Lo propio ocurre con su famoso Centauro, que definitivamente se ha quedado presidiendo el foro de la antigua ciudad de Pompeya, lugar idóneo para una pieza como esta. Se trata de una obra que en esta ocasión evoca las esculturas ecuestres antiguas y renacentistas, porque en buena medida hay un punto de conexión con la Estatua ecuestre de Marco Aurelio, como lo hay con el Gatamelatta de Donatello, lo que no es de extrañar porque a su vez esta tiene su deuda con la anterior. Todas presentan una estructura estable y equilibrada de composición cerrada. En el Centauro, como en aquellas, esa estabilidad compositiva se establece a partir de la postura del caballo que dibuja una línea horizontal, y que apoya sólidamente sobre tres patas en el suelo. Solo una de las delanteras se levanta levemente (la derecha en el caso de la escultura romana y de la actual, la izquierda en la de Donatello).
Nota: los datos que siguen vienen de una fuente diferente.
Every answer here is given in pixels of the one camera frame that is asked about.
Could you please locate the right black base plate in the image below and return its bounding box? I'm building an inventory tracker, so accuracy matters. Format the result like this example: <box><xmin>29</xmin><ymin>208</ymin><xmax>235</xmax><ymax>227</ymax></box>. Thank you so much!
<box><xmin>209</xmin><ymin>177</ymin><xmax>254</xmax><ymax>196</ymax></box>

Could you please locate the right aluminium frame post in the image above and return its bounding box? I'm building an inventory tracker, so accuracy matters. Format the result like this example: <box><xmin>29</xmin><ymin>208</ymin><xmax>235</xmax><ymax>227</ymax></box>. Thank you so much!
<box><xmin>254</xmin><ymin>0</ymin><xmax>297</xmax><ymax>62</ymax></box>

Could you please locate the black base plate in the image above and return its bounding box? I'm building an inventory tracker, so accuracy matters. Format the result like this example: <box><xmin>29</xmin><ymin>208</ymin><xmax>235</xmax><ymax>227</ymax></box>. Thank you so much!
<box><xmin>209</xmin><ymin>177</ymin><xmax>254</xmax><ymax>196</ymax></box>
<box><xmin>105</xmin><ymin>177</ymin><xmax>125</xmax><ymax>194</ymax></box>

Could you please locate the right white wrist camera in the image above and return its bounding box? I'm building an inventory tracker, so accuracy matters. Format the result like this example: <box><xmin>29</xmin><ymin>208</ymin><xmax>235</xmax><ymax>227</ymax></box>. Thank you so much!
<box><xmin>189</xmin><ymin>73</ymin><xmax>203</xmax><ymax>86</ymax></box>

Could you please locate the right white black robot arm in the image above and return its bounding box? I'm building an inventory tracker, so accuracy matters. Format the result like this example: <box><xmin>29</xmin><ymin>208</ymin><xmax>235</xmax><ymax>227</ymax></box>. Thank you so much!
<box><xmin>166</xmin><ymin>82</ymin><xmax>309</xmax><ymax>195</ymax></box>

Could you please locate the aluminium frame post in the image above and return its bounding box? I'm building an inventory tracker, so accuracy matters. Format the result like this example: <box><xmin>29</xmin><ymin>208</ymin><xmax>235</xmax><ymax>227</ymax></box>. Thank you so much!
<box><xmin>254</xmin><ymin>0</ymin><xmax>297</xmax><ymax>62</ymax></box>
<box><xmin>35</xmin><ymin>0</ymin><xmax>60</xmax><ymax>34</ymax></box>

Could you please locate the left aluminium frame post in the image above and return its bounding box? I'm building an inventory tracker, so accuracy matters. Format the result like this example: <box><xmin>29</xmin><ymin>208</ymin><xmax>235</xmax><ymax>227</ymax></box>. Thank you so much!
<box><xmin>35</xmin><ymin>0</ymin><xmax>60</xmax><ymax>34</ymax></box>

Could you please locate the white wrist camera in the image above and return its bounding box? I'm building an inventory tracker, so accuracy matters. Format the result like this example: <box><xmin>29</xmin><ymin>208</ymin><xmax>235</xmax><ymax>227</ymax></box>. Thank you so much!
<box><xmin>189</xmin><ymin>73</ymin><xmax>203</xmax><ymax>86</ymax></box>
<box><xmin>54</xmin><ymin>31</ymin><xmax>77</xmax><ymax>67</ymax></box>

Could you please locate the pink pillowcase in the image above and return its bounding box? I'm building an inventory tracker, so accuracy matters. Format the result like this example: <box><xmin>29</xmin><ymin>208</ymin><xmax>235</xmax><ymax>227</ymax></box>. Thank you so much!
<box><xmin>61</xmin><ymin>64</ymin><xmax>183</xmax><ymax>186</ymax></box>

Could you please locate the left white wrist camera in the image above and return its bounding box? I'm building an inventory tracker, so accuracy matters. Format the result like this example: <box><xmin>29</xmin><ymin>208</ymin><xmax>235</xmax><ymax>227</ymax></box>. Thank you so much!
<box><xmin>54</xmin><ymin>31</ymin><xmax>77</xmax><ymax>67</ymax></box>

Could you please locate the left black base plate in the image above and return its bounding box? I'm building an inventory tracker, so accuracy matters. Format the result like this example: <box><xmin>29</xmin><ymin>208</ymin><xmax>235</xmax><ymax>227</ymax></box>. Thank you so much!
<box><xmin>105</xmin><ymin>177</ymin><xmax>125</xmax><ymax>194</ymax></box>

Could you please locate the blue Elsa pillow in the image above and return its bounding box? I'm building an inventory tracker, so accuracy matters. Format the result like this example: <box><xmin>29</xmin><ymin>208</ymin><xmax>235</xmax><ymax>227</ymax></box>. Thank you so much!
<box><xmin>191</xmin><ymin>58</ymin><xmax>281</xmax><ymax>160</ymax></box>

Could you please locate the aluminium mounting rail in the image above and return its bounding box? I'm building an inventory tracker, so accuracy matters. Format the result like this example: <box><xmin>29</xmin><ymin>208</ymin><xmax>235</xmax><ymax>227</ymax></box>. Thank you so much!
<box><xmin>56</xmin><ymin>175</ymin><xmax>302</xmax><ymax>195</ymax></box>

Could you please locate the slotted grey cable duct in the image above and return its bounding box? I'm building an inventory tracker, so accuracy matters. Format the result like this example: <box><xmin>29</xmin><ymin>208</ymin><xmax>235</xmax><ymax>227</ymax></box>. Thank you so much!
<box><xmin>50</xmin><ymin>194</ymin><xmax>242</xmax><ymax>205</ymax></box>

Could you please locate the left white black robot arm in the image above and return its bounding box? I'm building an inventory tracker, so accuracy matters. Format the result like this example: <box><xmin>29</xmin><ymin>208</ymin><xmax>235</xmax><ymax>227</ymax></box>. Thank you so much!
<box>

El jinete (la parte humana en el Centauro), por el contrario, compensa la línea horizontal del caballo con un eje vertical, evidente en todos los casos, pero aún más en la pieza de Mitoraj a través de la lanza que complementa la figura y de una posición ligeramente diagonal que refuerza su poderío.

Y para que la fuerza del caballo no rompa la armonía del conjunto, la composición se cierra en los tres casos de la misma manera: la pata delantera elevada curva la pezuña hacia dentro, mientras en el otro extremo, la cola del animal también se curva hacia el interior, creando así un paréntesis entre principio y fin de la figura, lo que unido a la cruz que forman las líneas horizontal y vertical de animal y jinete, otorga al conjunto toda esa presencia firme, poderosa, pero a la vez, equilibrada y medida.

En las dos esculturas ecuestres es la forma de transmitir la idea de cómo la razón (humana) se impone sobre la fuerza (del caballo). En el caso del Centauro de Mitoraj es más difícil de encontrar esa misma simbología, porque precisamente los centauros eran bien conocidos por su violencia y salvajismo, a no ser que se trate de Folo, el centauro sabio que ayudó a Heracles. En tal caso se entendería esta iconografía en la que también se impone la razón sobre la fuerza bruta y daría sentido igualmente a la efigie que aparece en el pecho de la figura, que nos recuerda al héroe mítico. Un detalle más, a los pies del Centauro se postra caído un torso, mutilado como todas las esculturas de Mitoraj. Otro guiño al retrato ecuestre de Marco Aurelio, que originalmente contaba con el cuerpo de un bárbaro vencido, al que el emperador aplaca con su gesto pacificador. Lo demás es puro Mitoraj: a la figura le faltan los brazos y media cabeza, y se insertan en su cuerpo marcos con perfiles en su interior y huecos con alguna pequeña escultura dentro, así como relieves en el pedestal del Centauro , todo ello signos posmodernos con los que aliñar la obra principal. Pero por encima de todo prevalece la fuerza de la monumentalidad y su presencia hermosa y serena, que como en todas sus obras nos atrapa y nos cautiva.

Y es que tal vez, esa sea la grandeza de la obra de este escultor, no la de su tamaño (que también), sino esa continua evocación que nos traslada como nadie, de la antigüedad al presente, del olvido al descubrimiento, de la ruina a la belleza.